* **Your objective**
Copy, exactly and without additions, every line in the records below from the one holding "Challenge: I say this frame contains the clear glass" through the one holding "Challenge: I say this frame contains the green ball", both ends included.

* **Data for review**
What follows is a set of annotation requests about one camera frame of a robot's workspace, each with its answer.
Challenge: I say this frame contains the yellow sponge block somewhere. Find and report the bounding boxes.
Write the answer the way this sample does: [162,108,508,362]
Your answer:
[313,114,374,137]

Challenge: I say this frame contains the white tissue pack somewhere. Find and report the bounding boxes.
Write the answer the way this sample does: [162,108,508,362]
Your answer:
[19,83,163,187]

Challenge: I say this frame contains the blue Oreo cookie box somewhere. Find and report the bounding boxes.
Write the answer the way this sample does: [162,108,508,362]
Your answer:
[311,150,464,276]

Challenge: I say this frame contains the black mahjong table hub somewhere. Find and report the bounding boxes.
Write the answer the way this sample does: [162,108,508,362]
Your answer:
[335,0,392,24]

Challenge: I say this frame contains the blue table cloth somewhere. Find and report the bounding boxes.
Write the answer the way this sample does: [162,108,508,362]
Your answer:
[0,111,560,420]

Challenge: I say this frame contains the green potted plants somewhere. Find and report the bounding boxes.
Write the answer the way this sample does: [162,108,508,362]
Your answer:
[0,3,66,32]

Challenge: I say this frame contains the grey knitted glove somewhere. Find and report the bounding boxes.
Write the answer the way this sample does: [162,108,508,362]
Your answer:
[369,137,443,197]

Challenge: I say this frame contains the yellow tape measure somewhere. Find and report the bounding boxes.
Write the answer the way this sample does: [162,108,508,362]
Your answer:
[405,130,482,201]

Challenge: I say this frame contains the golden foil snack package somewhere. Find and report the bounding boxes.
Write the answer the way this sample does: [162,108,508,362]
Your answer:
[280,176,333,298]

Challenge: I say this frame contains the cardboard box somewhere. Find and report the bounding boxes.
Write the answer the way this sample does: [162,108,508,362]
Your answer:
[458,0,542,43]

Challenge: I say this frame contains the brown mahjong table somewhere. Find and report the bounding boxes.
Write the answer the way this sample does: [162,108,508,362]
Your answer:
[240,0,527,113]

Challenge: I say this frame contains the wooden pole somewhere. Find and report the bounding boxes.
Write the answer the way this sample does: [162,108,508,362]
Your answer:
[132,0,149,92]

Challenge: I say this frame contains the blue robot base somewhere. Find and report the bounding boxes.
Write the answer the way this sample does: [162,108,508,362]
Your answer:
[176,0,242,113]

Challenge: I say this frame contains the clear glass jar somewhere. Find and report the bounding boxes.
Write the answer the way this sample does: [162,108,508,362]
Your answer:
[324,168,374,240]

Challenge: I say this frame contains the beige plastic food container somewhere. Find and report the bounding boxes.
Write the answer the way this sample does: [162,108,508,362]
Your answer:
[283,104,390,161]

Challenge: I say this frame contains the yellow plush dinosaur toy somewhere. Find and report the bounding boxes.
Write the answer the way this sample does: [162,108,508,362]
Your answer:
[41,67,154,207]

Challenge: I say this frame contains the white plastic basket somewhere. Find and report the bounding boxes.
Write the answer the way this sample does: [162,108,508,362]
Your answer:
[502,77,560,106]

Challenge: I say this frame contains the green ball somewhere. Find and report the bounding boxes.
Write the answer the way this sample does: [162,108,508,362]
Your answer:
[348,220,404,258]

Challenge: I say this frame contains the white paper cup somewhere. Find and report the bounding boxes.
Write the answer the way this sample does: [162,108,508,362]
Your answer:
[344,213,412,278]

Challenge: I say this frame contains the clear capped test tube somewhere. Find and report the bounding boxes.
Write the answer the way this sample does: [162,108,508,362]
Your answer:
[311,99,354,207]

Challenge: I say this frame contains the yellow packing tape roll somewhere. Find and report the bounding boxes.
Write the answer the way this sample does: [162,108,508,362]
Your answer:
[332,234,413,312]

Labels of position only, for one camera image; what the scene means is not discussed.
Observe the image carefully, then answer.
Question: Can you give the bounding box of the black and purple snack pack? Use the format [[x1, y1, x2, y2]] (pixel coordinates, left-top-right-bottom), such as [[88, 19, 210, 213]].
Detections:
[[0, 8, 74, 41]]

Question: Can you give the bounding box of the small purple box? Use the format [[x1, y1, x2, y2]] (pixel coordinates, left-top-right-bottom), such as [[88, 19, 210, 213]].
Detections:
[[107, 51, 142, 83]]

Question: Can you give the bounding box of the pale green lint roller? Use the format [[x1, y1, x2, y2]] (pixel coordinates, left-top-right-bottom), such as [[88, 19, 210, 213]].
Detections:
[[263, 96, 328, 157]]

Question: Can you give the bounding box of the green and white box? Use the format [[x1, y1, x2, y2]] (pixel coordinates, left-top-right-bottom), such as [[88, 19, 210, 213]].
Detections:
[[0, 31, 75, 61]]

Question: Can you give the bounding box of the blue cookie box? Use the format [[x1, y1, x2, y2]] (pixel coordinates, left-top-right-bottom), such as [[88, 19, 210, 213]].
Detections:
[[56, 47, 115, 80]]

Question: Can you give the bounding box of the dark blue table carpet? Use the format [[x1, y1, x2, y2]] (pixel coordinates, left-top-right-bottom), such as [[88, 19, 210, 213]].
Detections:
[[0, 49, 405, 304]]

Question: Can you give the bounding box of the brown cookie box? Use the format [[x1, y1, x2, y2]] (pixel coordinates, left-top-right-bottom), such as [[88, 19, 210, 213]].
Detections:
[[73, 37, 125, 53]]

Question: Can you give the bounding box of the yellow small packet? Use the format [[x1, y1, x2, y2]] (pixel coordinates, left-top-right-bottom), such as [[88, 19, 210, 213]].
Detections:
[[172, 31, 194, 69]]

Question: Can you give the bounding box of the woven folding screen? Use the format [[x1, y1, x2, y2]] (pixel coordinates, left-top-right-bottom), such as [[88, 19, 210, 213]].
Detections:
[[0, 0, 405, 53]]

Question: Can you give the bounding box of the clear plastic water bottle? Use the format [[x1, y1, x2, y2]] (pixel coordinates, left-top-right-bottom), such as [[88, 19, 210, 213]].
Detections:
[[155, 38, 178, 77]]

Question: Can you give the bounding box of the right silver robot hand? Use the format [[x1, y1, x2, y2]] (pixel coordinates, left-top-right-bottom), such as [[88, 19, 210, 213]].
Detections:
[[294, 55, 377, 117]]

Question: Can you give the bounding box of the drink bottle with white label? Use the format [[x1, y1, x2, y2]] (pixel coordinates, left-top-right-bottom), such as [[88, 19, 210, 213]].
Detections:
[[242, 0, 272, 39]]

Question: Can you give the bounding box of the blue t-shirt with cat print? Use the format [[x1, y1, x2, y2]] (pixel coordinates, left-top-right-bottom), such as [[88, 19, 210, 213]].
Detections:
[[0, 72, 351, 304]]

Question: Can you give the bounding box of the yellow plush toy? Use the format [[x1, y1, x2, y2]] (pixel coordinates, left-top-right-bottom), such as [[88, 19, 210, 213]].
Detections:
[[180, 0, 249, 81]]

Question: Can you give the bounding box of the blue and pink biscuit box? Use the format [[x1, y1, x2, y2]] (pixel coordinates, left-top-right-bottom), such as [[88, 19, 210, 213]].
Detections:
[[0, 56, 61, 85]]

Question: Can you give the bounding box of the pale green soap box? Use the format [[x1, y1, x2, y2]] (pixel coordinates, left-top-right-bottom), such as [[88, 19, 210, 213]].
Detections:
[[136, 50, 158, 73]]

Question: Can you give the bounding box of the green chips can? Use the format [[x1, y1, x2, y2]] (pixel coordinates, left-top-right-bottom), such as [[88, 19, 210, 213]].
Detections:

* **Result for this task**
Challenge: I say this frame contains the clear glass jar somewhere. Find and report the bounding boxes.
Write the answer the way this sample does: [162,108,508,362]
Your answer:
[324,168,374,240]

Challenge: I say this frame contains the beige plastic food container somewhere. Find and report the bounding boxes.
Write the answer the way this sample does: [162,108,508,362]
Your answer:
[283,104,390,161]

Challenge: I say this frame contains the yellow plush dinosaur toy somewhere. Find and report the bounding boxes.
Write the answer the way this sample does: [162,108,508,362]
Your answer:
[41,67,154,207]

Challenge: I say this frame contains the white plastic basket somewhere. Find and report the bounding boxes.
Write the answer the way this sample does: [162,108,508,362]
Your answer:
[502,77,560,106]

Challenge: I say this frame contains the green ball somewhere. Find and report the bounding boxes.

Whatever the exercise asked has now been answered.